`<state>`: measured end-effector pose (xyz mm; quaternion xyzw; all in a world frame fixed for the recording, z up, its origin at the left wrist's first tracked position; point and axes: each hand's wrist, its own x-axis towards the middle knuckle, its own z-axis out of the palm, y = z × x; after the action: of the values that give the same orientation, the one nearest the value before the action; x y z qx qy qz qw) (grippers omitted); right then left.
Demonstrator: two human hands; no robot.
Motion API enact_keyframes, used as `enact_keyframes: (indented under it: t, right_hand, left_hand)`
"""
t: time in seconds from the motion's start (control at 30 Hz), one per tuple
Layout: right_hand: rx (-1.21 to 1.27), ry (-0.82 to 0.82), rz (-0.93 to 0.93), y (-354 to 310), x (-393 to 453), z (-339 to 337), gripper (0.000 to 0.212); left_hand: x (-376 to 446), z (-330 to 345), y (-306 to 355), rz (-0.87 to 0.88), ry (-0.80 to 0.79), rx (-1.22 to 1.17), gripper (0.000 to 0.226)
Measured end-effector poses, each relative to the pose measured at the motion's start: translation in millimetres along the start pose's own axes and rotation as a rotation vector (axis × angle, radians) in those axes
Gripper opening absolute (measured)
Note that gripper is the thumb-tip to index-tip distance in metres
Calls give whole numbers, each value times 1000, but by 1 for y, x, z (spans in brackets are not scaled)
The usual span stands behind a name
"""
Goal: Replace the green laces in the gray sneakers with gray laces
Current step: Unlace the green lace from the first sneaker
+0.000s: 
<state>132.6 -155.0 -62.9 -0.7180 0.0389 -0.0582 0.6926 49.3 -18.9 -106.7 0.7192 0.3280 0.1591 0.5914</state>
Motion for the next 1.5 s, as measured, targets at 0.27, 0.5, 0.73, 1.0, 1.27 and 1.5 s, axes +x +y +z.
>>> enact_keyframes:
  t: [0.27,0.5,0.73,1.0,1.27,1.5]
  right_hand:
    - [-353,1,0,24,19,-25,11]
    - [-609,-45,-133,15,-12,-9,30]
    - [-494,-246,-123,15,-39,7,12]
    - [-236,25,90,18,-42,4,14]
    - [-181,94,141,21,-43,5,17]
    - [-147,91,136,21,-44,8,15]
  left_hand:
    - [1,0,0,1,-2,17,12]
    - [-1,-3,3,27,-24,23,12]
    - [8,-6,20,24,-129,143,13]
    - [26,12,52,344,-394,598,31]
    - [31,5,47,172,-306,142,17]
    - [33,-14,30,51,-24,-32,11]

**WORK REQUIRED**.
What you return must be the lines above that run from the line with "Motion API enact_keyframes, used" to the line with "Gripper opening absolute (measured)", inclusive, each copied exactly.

**SOLUTION BELOW**.
Motion API enact_keyframes, used as `enact_keyframes: (indented under it: t, right_hand, left_hand)`
"""
t: time in seconds from the motion's start (control at 30 Hz), one per tuple
Layout: right_hand: rx (-1.21 to 1.27), ry (-0.82 to 0.82), rz (-0.93 to 0.93), y (-354 to 310), x (-393 to 453), z (-339 to 337), gripper (0.000 to 0.212); left_hand: x (-376 to 446), z (-330 to 345), y (-306 to 355), rz (-0.87 to 0.88), ry (-0.80 to 0.79), rx (-1.22 to 1.17), gripper (0.000 to 0.226)
Measured end-effector poses, each relative to the pose measured at the motion's start: translation in millimetres along the start pose's own axes and rotation as a rotation vector (axis × angle, radians) in those axes
Gripper opening absolute (measured)

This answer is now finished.